Assigned task: Start at the line in the entries below that contains "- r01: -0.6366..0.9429", stop at the line that contains "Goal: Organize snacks", and output exactly the lines in that span, both ends included.

[Extracted data entries]
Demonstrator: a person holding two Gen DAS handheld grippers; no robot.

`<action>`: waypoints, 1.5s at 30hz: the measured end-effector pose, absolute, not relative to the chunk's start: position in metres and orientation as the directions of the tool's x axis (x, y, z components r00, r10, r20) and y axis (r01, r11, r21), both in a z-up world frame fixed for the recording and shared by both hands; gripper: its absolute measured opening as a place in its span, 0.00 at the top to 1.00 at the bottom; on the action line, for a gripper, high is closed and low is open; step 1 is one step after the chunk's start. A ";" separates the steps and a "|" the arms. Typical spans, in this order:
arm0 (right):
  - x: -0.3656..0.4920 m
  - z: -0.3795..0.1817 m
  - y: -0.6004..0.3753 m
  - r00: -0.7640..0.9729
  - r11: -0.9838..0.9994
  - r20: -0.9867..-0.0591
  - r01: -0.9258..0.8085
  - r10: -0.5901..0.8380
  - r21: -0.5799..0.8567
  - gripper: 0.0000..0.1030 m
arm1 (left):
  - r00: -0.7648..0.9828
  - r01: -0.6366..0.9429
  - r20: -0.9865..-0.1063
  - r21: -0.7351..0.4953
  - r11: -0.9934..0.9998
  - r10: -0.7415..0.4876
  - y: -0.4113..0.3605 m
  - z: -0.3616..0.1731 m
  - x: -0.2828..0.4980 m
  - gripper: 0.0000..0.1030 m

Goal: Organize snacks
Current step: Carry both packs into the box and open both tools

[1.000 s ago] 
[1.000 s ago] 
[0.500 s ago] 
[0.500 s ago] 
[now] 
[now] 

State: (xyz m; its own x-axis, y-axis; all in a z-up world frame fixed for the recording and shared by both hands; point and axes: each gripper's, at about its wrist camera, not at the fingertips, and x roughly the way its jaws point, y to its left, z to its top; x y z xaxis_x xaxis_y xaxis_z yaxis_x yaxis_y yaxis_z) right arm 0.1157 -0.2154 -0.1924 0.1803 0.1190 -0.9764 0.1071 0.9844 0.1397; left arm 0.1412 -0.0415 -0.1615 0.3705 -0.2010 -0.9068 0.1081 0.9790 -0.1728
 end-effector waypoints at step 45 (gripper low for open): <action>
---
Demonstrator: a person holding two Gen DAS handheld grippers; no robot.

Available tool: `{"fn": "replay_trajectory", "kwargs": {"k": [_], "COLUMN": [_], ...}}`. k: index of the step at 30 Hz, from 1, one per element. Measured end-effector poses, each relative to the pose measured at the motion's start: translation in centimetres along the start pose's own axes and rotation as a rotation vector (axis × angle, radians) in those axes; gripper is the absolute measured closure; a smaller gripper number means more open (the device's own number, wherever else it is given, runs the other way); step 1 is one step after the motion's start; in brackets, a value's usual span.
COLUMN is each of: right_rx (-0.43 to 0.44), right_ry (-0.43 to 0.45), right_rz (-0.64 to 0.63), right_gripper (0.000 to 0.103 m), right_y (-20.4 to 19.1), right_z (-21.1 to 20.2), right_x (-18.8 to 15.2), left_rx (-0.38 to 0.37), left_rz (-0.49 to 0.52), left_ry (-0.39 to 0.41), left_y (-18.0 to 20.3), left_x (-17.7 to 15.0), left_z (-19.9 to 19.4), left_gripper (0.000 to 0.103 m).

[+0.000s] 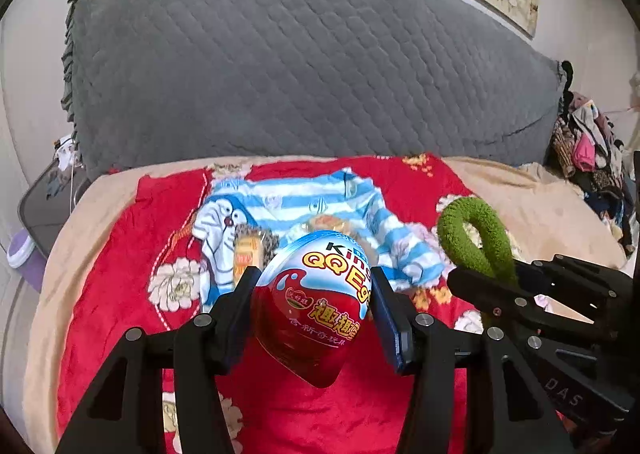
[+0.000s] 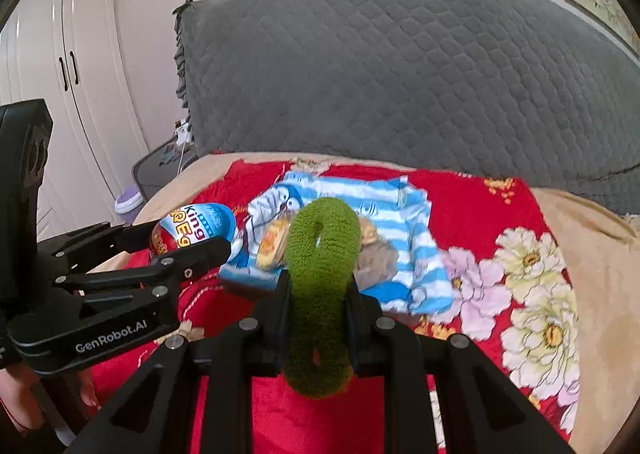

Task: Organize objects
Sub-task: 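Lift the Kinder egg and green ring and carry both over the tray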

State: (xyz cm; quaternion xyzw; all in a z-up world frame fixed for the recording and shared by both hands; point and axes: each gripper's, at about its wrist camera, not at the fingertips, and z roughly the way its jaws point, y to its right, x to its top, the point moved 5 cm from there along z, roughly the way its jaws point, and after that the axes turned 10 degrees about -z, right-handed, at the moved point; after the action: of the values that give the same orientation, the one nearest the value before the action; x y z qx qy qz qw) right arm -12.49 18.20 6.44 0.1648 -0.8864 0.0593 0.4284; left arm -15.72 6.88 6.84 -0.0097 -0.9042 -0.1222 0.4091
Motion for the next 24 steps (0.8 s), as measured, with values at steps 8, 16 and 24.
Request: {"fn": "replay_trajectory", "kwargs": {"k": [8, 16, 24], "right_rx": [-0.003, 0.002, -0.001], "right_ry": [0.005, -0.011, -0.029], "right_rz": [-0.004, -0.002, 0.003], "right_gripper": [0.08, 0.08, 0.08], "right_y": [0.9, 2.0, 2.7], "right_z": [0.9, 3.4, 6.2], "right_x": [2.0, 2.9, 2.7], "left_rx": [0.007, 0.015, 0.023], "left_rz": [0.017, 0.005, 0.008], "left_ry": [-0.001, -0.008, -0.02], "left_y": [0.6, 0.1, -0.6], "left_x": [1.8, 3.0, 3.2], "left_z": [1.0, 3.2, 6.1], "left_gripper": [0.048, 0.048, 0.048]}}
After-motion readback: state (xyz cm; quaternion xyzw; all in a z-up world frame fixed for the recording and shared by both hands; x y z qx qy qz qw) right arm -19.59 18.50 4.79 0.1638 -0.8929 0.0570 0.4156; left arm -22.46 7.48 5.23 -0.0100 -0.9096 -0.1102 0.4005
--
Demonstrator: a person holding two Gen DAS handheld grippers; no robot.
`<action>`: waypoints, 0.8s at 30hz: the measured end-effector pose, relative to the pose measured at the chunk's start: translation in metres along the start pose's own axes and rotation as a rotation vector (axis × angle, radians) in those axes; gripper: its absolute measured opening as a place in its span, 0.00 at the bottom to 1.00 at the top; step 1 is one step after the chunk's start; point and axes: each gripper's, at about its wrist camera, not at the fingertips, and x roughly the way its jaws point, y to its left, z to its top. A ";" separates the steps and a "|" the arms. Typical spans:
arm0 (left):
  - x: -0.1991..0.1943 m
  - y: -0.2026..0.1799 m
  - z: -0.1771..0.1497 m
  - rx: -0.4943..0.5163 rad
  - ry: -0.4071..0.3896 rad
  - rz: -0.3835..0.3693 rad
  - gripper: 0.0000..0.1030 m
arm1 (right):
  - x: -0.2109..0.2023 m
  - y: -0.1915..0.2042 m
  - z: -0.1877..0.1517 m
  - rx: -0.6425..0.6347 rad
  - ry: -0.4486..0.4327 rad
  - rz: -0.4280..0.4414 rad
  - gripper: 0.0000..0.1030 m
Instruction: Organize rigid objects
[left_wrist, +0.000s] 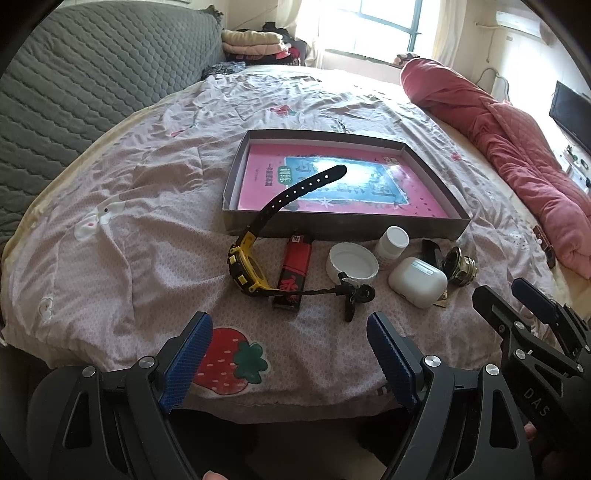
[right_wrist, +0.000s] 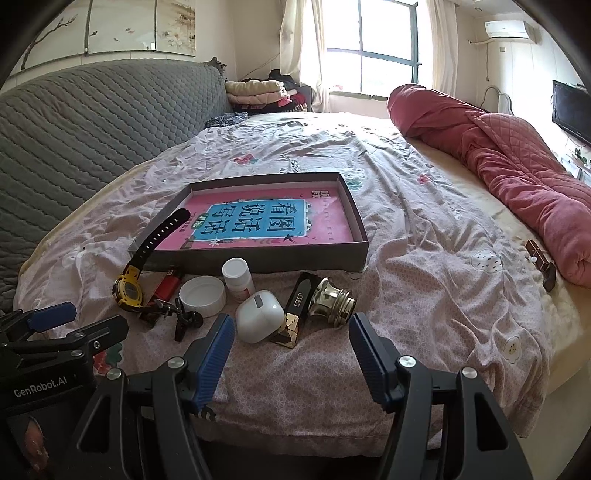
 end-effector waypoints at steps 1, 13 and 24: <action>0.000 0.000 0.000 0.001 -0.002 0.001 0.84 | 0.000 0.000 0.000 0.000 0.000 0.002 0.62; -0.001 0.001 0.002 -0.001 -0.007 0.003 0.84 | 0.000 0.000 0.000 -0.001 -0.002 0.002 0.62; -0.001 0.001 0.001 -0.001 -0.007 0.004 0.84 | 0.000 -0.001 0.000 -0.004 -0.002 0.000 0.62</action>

Completed task:
  - r01: -0.6366..0.9429
  - r20: -0.9865..-0.1063
  - r21: -0.7351..0.4953
  - r11: -0.9934..0.9998
  - r10: -0.7415..0.4876
  - y: -0.4113..0.3605 m
  - z: -0.3616..0.1731 m
  - x: -0.2828..0.4980 m
  - gripper: 0.0000..0.1030 m

Goal: Organize snacks

Thus the exercise is complete.